魏書卷六十三 列傳第五十一 宋弁

才学による立身

  • 字義和、広平列人の人。祖・愔は員外散騎常侍として江南に使いし、興安五年(456年)卒去、贈安遠将軍・相州刺史、諡は恵。父・叔珍は李敷の妹婿で、李敷事件に連座して死去。
  • 弁は才学に優れ、若くして尚書李沖に「一日千里の王佐の才」と評された。李彪と親交を結び、著作佐郎・尚書殿中郎中を歴任。高祖の朝会で若くして応対の見事さを評され「弁」の名を賜った(「和氏の璧」の故事に因む)。
  • 中書侍郎として蕭賾へ使いし、蕭子良・王融らに評価されたが、志気は李彪に及ばず、体裁の和雅さでは勝ると評された。散騎侍郎に転じ、高祖の問いに対し「蕭氏には大功がなく、逆取りして順守できていない、必ず滅びる」と南朝滅亡を予言した。
  • 車駕南征に司徒司馬として従い、軍紀を厳正に保った。黄門郎崔光の推挙を辞退されつつも重用され、司徒左長史として銓衡(人事評価)を担当したが、名門への私怨から悪評を流す一面もあり、旧族の不満を招いた。
  • 豫州での軍政・農事の兼営を進言する等の実務にも当たったが、高祖に領軍職を固辞する際「常侍は黄門の粗冗、領軍は二衛の仮摂に過ぎない」と説かれ、辞退を撤回した。
  • 李沖と李彪の対立では彪を援護し、高祖の病篤い際には彭城王勰ら少数のみが近侍する中、弁だけが涙を流して見舞い、高祖に重んじられた。祠部尚書・七兵事を兼摂し、高祖崩御に際し遺詔で吏部尚書・輔政の任を受けたが、既に先立って卒去、享年四十八。贈安東将軍・瀛州刺史、諡は貞順。
  • 家格を誇る一面があり、高祖に「郭祚の家格に及ばぬ」と言われても認めず、高祖と彭城王勰が「良い人物だが家格にこだわるのは惜しい」と評した逸話が残る。

宋弁の子孫(附伝)

  • 長子・維(字伯緖)と次子・紀(字仲烈)は共に才学あるも軽薄と評された。清河王懌の下で仕えたが、元义の専横に絡み懌を讒言で陥れる計に加担、後に義を欺いた行いを咎められ流された。父・弁が生前「維は険しく紀は智慧に欠け家を亡ぼすだろう」と評した通りになったという。
  • 維はのち復職するも、元义の党として除名され、清河王懌への誣告の罪で鄴にて賜死。
  • 弁の弟・機は本州治中。子・寳積は中散大夫で卒去。
  • 弁の族弟・穎は涼州刺史時代の逸話(亡妻の夢告)が伝わる。穎の族弟・燮は北方の元愉討伐で功を挙げた。
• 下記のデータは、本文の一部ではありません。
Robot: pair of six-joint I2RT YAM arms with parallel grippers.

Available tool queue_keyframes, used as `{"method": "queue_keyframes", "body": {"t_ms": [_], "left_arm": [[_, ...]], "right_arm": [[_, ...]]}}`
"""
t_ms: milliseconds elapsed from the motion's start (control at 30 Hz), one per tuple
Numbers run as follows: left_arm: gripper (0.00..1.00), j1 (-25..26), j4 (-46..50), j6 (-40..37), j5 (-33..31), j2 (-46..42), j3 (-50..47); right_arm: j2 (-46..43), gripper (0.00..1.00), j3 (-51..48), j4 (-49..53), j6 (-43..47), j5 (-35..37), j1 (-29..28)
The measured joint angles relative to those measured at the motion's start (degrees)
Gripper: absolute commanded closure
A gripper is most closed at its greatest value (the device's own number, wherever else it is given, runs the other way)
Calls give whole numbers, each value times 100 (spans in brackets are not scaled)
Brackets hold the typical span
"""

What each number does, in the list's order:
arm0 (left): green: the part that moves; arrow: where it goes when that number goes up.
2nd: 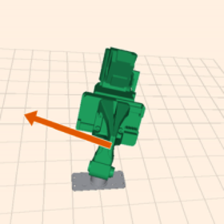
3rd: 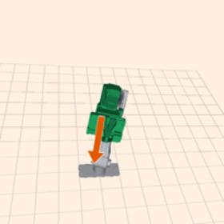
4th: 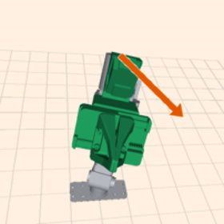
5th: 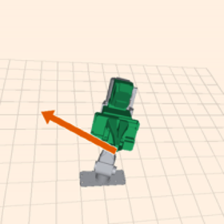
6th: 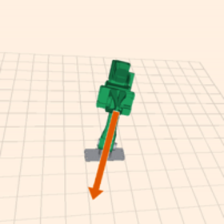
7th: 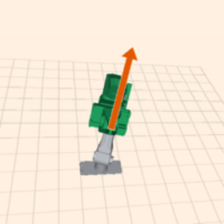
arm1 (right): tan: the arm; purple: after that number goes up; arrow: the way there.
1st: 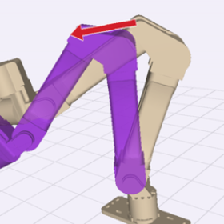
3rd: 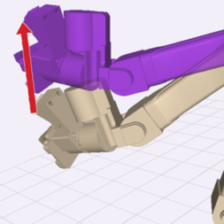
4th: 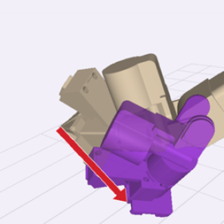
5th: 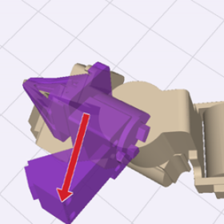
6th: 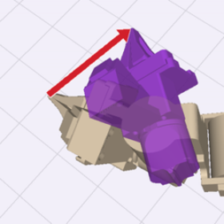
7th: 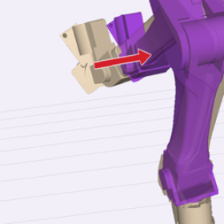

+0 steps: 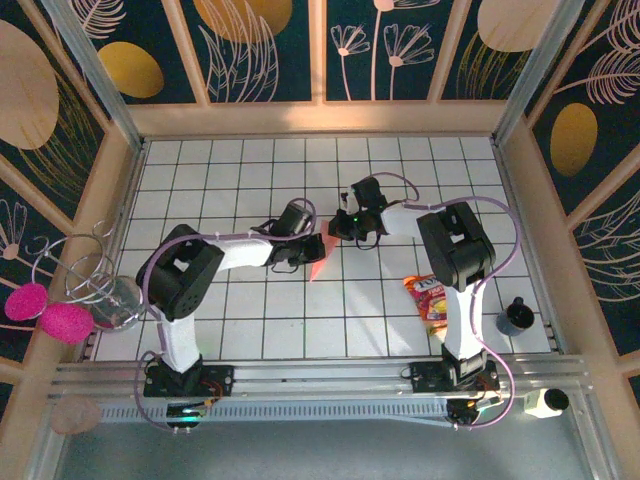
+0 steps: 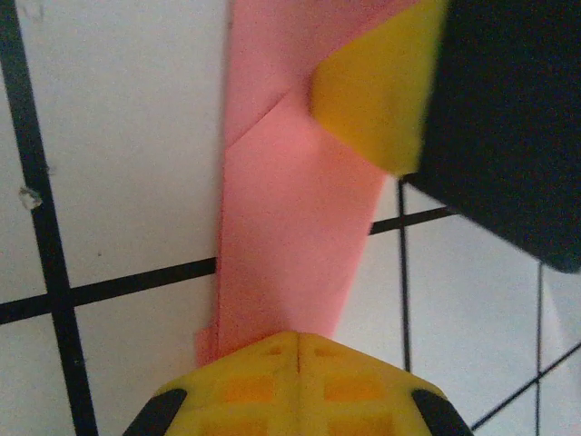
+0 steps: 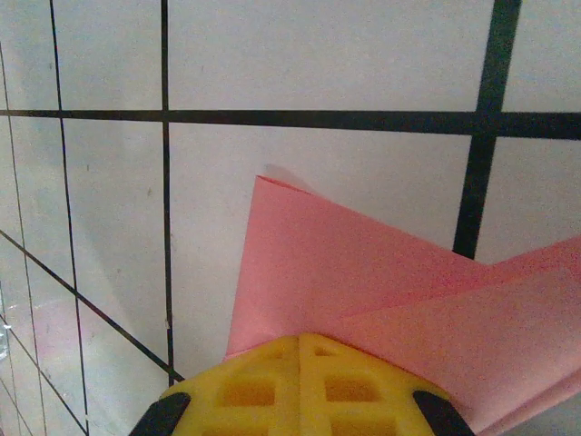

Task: Fold a paper plane with a square sheet of paper (pick it up from the middle)

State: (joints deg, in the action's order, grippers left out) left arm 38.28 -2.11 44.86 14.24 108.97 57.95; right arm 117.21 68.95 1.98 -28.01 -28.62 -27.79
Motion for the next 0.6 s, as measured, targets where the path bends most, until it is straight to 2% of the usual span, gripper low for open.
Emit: {"method": "queue_keyframes", "body": {"t_ms": [367,600], "left_arm": [[100,2,109,70,-146,59,98],[100,2,122,68,-146,59,101]], "right_arm": [[-691,96,-302,-13,76,22,-31],[-645,98,-605,-33,70,28,-225]]}}
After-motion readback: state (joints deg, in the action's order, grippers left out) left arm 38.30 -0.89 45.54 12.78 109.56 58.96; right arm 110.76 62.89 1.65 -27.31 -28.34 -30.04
燮の族弟・鴻貴は不正が露見し斬刑に処された。

史論

古人は「才は古人の半ばに満たずして功はそれを超える」と言うが、それは決して空言ではない。王肅は流寓の身でありながら一度の対面で見出され、時勢に乗じて栄達したのは見事というべきである。子・誦と翊もその家風を絶やさなかった。宋弁は才幹によって知られ、顧命の重責に与ったことは、抜きん出た存在であった証であろう。子孫が振るわなかったことは惜しまれるが、断絶までには至らなかったのは幸いであった。